*** Block opens ***

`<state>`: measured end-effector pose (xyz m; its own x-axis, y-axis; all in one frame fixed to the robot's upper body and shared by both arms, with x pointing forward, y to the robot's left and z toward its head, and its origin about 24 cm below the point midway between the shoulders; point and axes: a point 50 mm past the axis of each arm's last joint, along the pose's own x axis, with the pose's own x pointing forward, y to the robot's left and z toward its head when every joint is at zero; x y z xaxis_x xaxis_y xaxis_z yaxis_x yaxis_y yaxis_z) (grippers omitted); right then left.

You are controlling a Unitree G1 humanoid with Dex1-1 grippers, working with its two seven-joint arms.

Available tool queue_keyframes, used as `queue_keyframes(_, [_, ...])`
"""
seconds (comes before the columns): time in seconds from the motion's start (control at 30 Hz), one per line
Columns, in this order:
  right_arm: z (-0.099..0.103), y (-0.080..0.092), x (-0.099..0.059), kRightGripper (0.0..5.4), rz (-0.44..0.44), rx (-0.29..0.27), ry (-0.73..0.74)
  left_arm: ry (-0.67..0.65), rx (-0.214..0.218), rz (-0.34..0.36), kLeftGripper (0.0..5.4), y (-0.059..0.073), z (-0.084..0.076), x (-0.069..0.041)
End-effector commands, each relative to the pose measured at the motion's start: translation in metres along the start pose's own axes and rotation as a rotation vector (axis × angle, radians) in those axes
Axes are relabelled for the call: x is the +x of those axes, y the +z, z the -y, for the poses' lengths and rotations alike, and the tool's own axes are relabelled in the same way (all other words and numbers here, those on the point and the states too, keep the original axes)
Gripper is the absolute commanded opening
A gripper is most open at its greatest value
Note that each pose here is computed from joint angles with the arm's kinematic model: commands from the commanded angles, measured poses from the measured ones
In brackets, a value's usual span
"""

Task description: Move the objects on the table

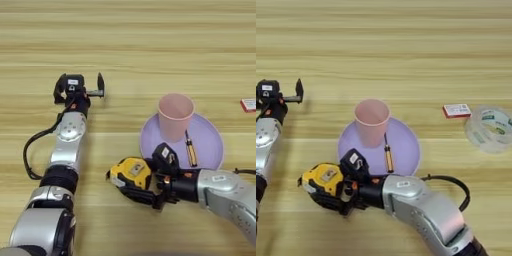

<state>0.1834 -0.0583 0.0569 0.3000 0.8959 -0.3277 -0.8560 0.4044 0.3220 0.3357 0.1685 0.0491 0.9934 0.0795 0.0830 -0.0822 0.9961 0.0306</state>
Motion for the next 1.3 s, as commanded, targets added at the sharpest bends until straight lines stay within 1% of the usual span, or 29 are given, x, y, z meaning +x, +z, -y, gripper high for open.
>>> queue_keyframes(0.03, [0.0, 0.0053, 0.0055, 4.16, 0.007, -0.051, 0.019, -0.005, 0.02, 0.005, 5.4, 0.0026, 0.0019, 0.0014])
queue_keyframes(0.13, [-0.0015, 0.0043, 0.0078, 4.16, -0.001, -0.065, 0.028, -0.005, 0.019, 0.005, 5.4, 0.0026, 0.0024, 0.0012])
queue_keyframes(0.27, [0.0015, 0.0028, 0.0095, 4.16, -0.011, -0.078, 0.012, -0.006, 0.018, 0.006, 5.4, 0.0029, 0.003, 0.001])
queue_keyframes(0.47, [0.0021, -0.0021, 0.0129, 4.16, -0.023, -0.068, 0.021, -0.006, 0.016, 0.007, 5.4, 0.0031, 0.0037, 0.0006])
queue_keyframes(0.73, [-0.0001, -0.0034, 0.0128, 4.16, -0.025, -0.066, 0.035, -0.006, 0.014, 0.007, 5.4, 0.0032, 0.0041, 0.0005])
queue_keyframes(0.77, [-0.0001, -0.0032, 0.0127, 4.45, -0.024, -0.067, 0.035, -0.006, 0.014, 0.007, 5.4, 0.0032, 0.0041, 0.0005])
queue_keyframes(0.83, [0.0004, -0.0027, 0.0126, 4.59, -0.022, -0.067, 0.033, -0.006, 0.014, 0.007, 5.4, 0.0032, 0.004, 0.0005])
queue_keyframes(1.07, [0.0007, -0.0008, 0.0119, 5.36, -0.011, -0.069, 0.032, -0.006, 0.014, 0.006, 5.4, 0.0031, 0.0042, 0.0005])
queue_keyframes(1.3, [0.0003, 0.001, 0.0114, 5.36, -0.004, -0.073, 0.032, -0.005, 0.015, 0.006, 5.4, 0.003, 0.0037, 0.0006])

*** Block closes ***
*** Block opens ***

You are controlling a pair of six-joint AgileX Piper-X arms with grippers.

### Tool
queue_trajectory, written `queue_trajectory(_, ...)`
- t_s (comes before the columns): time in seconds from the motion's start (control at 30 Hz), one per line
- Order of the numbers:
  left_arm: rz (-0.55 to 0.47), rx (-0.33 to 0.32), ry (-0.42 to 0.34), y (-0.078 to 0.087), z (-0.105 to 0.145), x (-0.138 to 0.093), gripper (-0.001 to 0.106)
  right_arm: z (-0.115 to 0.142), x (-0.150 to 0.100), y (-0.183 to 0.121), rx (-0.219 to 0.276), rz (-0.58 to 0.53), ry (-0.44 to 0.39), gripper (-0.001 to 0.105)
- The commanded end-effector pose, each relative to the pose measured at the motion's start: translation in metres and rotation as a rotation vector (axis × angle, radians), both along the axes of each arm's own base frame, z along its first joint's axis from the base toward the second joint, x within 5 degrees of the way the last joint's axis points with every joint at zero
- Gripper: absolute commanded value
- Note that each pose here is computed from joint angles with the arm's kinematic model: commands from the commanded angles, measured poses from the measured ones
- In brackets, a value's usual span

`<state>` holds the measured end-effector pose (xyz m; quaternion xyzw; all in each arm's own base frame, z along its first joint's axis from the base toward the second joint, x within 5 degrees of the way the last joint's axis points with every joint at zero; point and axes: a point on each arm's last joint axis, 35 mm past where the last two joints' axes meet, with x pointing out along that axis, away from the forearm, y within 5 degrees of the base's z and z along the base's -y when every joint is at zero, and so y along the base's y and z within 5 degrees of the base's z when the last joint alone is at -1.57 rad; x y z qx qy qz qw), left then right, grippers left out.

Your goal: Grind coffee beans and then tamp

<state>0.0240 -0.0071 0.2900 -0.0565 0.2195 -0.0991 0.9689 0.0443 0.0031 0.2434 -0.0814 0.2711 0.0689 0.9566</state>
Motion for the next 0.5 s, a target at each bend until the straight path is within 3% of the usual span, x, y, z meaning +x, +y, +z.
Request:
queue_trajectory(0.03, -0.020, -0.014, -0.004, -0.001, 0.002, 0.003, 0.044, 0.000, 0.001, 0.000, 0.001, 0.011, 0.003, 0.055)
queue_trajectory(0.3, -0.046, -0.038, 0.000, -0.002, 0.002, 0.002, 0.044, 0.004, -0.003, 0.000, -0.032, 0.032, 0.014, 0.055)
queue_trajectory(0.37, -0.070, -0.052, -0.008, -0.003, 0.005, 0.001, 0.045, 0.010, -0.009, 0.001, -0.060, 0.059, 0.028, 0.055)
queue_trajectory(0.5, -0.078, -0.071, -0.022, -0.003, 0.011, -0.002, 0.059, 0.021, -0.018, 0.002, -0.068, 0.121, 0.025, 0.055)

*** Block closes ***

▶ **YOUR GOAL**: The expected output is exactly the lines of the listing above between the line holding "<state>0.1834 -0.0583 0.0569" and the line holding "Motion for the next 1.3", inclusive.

▶ **WRITTEN REPLY**:
<state>0.1834 -0.0583 0.0569 0.3000 0.8959 -0.3277 -0.8560 0.4044 0.3220 0.3357 0.1685 0.0491 0.9934 0.0795 0.0830 -0.0822 0.9961 0.0306</state>
Motion for the next 1.3 s, as commanded, targets added at the sharpest bends until straight lines stay within 1% of the usual span, or 29 are given, x, y, z meaning +x, +z, -y, gripper high for open.

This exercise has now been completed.